Las pesas rusas son una excelente herramienta de entrenamiento. Los entrenamientos pueden involucrar solo el swing o pueden ser muy complejos, ofreciendo una variedad de ejercicios en el transcurso de un entrenamiento. Sin embargo, el brillo de las pesas rusas es la facilidad de uso. Con la orientación adecuada, puede adquirir competencia en el swing básico en una a seis sesiones.

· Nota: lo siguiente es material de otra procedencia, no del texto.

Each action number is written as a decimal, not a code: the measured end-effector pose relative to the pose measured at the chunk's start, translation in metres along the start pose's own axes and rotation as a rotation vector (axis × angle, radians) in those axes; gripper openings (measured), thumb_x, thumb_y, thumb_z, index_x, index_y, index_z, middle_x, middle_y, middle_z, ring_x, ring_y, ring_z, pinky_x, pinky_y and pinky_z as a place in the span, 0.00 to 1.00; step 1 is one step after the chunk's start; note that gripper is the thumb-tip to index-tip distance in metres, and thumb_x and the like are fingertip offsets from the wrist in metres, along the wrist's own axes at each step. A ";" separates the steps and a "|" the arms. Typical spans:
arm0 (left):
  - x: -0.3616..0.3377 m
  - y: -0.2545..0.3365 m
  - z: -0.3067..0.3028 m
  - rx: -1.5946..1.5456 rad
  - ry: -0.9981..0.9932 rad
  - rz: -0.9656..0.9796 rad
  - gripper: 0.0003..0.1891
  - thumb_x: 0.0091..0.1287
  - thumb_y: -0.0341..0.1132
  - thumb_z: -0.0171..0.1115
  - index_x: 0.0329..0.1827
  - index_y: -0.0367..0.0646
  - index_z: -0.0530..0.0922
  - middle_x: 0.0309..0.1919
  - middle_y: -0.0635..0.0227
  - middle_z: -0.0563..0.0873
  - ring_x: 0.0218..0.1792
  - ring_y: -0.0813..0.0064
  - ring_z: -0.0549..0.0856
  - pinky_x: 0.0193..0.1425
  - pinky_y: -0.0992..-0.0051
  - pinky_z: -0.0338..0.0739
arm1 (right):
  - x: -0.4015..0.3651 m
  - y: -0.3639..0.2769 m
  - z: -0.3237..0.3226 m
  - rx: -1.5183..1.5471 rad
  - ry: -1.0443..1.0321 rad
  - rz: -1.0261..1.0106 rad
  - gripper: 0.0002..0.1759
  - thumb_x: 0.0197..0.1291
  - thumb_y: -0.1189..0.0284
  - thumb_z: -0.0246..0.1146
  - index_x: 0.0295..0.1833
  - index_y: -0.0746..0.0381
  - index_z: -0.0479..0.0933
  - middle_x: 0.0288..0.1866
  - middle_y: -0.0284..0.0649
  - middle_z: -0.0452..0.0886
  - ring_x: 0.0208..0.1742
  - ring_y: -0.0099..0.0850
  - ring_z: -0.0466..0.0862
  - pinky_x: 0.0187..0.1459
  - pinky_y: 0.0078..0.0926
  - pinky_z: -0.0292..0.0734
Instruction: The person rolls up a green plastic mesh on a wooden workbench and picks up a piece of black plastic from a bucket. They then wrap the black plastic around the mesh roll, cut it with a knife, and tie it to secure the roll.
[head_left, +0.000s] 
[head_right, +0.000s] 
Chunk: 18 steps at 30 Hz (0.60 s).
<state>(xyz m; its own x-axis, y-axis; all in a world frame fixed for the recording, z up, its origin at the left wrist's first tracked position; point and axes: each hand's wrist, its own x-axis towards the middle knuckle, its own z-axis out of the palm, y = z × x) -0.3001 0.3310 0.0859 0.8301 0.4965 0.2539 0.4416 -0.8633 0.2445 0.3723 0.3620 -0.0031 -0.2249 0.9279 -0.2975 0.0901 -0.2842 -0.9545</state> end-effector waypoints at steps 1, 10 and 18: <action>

Conocer el peso inicial adecuado (y algunos otros consejos) puede agilizar el proceso de aprendizaje.
A partir de Peso
Comience con un peso ligero, aproximadamente de 25 a 35 libras. El entrenamiento con pesas rusas es duro para el cuerpo y no perder peso le dará a su cuerpo tiempo para aclimatarse a esta potente herramienta de entrenamiento. Si los ejercicios con pesas rusas no le resultan familiares, existe una mayor probabilidad de sufrir una lesión en la espalda baja, especialmente si su forma se deteriora en el transcurso de una sesión de entrenamiento. Incluso con un peso ligero, es posible que sienta mucho dolor después del primer entrenamiento. Además, las pesas rusas son ásperas en el agarre. ¡Es mejor ser paciente y estar libre de lesiones con un peso más liviano que tener que conducir a casa con una tensión en la espalda baja y una mano cubierta de ampollas!
Revise su técnica
Mantener el peso inicial bajo le permite concentrarse en la técnica. Y hay algunos consejos que puede seguir. Uno, mantenga los brazos relajados. Esto preservará sus deltoides. Dos, aprieta los glúteos y la parte interna de los muslos en la parte superior del swing. Sentirás tu contrato principal cuando lo realices con éxito. Esto es muy importante y la razón principal por la que debe comenzar con un peso relativamente ligero. Si no puede concentrarse en desarrollar el impulso adecuado de la cadera y el refuerzo con su núcleo, entonces está exponiendo su espalda baja a una lesión. Si siente dolor en la parte baja de la espalda durante un entrenamiento con pesas rusas, es hora de una verificación de sistemas. Baje de peso y concéntrese en contraer adecuadamente.
Entrenamiento para principiantes
Calienta con cardio ligero, progresando a tres series de peso muerto con pesas rusas. Descanse de 30 segundos a un minuto entre series. Coloque la campana entre sus piernas. Empuje su trasero hacia abajo y sus caderas hacia adelante mientras sube. Practicar el peso muerto mejora la forma del swing porque el swing es una variación balística del peso muerto. Cuando esté listo para hacer swing, mantenga el patrón de movimiento de impulso de la cadera y los glúteos. Con los brazos sueltos como fideos mojados, mueva la campana hacia adelante con las caderas. Cuando la campana caiga hacia abajo, mueva su trasero hacia atrás y la campana pasará entre sus piernas. Mantenga este movimiento pendular mientras dure la serie. Realice cinco series de diez a 20 columpios y descanse de 30 segundos a un minuto entre series.
¿Y ahora qué?
Si puede realizar cinco series de 20 con un esfuerzo moderado, entonces está listo para aumentar el peso y pasar a rutinas intermedias. Sin embargo, lo que hagas depende en gran medida de tus objetivos de fitness. Si está entrenando para un estado físico general, no necesitará ir más allá de las 35 libras durante mucho tiempo. De hecho, puede bajar el peso a 25 libras para las rutinas que involucran cambios de poder, arrebatos, limpiezas y atuendos turcos. Si está enfocado en desarrollar velocidad y potencia para el desarrollo atlético, el experto en pesas rusas Brett Hetzler recomienda usar una campana que sea aproximadamente el 30 por ciento de su peso corporal.